A partir de este miércoles, la totalidad de los residuos domiciliarios del distrito serán derivados al CEAMSE. El Municipio implementará un cierre operativo estricto, planes sociales para los recuperadores y una fuerte campaña de separación en origen.
En lo que representa un giro histórico para la gestión ambiental de la región, el intendente Leonardo Boto oficializó esta mañana la clausura definitiva del Basural Municipal. Tras más de 50 años de funcionamiento ininterrumpido a la vera de la Ruta 192, el predio dejará de recibir los desechos de la comunidad.

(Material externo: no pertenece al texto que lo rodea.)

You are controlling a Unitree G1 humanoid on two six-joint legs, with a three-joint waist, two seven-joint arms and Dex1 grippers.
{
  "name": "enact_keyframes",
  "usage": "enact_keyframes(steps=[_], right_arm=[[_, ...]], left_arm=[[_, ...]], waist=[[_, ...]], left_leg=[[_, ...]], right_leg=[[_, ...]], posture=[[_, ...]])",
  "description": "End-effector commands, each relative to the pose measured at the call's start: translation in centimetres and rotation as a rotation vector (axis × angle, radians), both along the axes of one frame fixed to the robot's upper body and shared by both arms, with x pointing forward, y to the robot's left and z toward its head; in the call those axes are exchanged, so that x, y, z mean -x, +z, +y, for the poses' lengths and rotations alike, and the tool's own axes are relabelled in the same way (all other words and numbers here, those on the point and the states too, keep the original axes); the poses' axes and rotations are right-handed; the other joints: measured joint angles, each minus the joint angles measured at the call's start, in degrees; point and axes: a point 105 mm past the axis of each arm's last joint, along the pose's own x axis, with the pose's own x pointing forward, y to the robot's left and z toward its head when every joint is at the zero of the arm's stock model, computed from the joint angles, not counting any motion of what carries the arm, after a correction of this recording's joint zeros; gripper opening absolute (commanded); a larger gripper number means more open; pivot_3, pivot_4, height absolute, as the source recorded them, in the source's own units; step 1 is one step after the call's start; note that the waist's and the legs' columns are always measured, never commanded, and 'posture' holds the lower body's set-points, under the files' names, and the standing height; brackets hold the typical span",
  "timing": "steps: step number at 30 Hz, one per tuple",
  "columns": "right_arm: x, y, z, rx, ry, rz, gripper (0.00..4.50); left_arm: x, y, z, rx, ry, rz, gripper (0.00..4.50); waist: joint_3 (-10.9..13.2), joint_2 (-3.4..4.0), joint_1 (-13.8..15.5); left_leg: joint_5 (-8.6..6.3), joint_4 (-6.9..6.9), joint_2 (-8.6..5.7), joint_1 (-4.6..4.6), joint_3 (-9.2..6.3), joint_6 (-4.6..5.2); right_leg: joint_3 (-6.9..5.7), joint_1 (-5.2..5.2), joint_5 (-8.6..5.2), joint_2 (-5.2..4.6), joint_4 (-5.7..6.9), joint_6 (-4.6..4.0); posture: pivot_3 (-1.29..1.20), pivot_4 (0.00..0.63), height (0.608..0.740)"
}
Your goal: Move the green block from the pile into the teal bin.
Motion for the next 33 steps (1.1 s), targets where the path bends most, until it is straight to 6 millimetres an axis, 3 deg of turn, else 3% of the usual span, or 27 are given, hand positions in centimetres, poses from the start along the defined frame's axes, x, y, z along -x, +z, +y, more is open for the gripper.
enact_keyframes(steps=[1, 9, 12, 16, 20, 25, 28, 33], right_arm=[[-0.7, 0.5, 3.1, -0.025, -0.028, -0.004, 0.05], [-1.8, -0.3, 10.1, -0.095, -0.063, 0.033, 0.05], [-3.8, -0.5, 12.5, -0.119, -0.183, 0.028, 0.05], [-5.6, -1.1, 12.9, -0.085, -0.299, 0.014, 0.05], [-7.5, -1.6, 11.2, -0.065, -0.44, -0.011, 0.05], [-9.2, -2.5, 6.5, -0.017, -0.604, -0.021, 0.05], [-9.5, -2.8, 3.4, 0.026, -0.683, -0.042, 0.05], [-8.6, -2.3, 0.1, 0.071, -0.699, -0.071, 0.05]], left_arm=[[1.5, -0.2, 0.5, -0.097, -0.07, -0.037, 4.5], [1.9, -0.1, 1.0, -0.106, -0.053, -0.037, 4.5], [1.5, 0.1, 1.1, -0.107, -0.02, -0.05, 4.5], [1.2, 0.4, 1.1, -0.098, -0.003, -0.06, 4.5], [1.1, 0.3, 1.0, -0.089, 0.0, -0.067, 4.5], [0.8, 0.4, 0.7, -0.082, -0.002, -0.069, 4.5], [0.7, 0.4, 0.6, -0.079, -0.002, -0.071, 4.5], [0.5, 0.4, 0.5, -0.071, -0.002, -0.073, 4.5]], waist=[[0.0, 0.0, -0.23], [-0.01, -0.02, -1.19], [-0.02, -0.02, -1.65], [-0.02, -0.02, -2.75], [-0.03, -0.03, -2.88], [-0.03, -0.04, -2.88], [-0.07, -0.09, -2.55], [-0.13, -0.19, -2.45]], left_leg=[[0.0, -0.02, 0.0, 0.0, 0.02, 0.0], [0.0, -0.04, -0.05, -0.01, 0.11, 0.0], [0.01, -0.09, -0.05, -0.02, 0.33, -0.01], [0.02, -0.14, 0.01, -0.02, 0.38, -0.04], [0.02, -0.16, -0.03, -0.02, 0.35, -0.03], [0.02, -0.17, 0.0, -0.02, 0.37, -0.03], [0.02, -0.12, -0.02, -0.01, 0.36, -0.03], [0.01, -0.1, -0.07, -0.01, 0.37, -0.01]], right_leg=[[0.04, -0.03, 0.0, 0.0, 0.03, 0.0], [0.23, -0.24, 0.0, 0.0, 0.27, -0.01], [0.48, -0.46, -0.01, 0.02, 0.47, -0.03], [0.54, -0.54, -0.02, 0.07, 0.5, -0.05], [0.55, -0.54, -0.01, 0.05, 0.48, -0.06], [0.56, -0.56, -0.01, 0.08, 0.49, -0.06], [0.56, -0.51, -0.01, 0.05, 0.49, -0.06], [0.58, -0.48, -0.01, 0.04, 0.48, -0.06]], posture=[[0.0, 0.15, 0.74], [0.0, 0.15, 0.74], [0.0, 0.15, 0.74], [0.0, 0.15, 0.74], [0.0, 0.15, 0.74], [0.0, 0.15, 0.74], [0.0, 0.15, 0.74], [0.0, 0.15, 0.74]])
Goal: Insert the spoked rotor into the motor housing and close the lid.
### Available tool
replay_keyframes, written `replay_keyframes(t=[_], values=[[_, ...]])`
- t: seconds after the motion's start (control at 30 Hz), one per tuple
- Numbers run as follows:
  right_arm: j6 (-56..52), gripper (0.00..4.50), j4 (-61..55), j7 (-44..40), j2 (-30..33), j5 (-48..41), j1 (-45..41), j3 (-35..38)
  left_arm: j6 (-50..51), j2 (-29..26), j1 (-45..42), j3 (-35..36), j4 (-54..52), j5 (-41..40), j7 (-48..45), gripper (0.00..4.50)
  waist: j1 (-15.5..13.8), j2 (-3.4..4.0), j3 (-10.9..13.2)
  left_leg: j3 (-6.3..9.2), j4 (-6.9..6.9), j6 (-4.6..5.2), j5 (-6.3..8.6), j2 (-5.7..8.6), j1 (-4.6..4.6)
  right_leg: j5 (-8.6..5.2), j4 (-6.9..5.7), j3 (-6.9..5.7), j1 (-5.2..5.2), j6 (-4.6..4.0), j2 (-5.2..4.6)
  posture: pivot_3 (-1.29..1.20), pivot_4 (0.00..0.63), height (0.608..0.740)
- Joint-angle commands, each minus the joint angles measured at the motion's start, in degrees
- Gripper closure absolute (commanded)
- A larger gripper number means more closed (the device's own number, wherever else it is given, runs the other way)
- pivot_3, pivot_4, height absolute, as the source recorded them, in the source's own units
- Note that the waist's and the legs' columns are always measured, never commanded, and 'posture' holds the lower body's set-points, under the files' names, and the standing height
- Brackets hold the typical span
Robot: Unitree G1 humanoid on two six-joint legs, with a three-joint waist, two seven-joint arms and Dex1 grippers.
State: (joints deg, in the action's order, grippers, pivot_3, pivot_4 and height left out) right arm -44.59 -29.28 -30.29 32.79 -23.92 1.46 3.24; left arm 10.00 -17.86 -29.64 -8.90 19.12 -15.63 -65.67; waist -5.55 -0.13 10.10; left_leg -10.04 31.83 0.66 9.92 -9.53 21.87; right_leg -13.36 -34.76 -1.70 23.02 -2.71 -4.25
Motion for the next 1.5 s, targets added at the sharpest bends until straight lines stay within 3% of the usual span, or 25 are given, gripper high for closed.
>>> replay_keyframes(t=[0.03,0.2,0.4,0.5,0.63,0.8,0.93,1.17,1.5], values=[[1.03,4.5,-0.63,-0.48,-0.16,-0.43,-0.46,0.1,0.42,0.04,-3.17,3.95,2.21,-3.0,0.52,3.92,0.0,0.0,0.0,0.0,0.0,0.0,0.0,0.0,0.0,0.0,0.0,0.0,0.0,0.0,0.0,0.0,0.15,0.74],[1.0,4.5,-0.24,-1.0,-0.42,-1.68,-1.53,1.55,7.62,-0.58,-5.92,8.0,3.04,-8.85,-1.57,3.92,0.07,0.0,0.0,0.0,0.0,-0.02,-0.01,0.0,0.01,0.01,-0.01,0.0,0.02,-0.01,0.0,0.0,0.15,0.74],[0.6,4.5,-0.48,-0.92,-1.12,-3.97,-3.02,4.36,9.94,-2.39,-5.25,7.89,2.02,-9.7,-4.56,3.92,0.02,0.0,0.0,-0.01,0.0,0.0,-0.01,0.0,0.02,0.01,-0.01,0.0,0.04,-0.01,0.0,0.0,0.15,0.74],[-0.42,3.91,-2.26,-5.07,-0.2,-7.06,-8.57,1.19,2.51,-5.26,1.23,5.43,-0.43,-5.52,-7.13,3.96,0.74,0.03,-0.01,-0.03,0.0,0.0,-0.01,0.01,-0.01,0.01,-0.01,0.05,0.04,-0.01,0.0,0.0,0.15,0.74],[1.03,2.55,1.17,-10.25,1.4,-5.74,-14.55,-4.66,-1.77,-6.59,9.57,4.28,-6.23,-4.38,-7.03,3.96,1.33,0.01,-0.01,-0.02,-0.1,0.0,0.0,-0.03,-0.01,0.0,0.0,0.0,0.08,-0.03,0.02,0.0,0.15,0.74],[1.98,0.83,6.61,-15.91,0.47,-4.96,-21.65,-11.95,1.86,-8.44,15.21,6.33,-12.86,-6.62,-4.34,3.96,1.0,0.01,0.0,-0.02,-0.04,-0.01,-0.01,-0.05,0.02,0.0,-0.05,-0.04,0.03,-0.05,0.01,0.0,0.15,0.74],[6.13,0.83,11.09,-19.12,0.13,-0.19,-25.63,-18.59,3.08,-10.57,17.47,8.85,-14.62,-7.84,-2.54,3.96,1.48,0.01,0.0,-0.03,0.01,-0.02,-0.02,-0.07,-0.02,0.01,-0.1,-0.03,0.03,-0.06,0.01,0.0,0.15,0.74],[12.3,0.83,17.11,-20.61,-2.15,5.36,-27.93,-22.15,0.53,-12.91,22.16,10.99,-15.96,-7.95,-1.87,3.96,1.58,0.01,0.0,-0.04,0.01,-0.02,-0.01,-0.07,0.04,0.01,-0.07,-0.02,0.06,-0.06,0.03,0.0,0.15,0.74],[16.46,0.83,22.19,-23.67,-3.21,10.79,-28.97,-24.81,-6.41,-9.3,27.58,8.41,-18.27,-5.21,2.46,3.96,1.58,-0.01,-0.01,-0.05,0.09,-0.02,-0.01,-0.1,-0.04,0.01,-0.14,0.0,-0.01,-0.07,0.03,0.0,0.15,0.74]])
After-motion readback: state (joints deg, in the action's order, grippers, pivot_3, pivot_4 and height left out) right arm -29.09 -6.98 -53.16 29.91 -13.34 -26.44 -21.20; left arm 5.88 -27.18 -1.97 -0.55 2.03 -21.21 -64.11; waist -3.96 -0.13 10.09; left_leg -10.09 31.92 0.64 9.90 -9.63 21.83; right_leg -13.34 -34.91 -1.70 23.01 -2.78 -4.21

La drástica medida fue posible gracias a una profunda reestructuración de la logística local, que desde hoy permite desviar el 100% de la basura domiciliaria directamente hacia las plantas del CEAMSE para su disposición final adecuada.
Vigilancia y fin de las quemas
Para asegurar que el cese de actividades sea total, las autoridades locales pusieron en marcha un plan de clausura operativa que incluye un riguroso control en los accesos y el monitoreo de todo el perímetro. Con esta medida, el Ejecutivo busca impedir el ingreso clandestino de residuos y mitigar de forma paulatina las históricas problemáticas de humo, quemas y olores que afectaban a los vecinos de la zona.
Contención social y apuesta al reciclaje
El impacto de la medida también abarca el plano socioeconómico. Frente a la vulnerabilidad de los recuperadores informales que históricamente subsistían gracias al basural, la Comuna —con el respaldo de la Provincia de Buenos Aires y el Consejo Federal de Inversiones (CFI)— activó un programa de transición. Este esquema busca formalizar su labor integrándolos en el sistema cooperativo del Centro de Reciclaje Manuel Belgrano, garantizándoles mejores condiciones laborales, capacitación y un ingreso salarial estable.
De cara al futuro, el plan oficial prevé potenciar la recolección diferenciada y la separación en origen a través de programas educativos y la instalación de más puntos verdes. Asimismo, desde el Palacio Municipal confirmaron que continuarán destrabando los trámites legales y patrimoniales necesarios para reactivar la postergada construcción del Centro Ambiental «Laudato Si».